• INFORMATION SHOWN:
━━━
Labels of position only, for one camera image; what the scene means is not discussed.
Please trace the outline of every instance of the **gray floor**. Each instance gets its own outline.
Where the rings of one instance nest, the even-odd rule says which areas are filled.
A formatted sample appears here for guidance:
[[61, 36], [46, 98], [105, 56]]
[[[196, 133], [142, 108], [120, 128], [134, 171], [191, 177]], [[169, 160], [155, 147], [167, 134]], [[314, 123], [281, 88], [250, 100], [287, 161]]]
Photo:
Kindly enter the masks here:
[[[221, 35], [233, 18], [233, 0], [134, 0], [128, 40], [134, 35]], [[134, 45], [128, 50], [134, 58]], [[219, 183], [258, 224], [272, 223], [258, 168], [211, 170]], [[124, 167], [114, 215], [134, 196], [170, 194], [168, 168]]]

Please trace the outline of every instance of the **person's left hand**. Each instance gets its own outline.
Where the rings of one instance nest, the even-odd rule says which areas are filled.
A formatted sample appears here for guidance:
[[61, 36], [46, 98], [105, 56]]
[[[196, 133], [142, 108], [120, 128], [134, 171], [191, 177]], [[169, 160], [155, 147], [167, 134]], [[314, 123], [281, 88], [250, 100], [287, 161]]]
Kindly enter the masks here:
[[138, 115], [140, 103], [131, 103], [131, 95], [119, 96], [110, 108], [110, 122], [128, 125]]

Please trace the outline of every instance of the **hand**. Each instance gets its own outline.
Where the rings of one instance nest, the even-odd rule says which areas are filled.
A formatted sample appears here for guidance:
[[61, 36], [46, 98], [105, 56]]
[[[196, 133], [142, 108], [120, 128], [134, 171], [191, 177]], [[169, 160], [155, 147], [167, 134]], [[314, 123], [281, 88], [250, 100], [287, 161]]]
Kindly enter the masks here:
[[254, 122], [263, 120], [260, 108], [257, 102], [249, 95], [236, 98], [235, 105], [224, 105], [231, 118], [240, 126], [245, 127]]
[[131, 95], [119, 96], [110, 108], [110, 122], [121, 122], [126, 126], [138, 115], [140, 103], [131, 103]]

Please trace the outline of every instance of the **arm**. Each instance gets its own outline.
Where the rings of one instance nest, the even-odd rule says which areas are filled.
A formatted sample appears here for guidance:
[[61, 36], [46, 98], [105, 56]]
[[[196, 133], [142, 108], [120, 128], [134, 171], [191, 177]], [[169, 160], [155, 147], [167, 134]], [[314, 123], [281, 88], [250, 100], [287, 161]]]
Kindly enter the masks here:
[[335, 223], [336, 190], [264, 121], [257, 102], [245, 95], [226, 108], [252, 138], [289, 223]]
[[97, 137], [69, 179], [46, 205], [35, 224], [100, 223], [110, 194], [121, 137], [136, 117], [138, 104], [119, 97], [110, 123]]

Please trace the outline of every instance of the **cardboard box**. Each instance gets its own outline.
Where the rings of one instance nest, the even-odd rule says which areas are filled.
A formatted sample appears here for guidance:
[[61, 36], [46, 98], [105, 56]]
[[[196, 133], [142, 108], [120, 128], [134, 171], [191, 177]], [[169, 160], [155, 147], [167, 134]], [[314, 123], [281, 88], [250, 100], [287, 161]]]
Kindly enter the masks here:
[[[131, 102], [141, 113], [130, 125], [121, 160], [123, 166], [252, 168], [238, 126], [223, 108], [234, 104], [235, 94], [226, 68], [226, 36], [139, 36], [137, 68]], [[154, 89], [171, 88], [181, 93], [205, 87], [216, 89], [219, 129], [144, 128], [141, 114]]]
━━━
• YOUR TASK: Your reply must consist of one number, the count of lines in the entries that hold "hand".

• EXERCISE OUTPUT: 2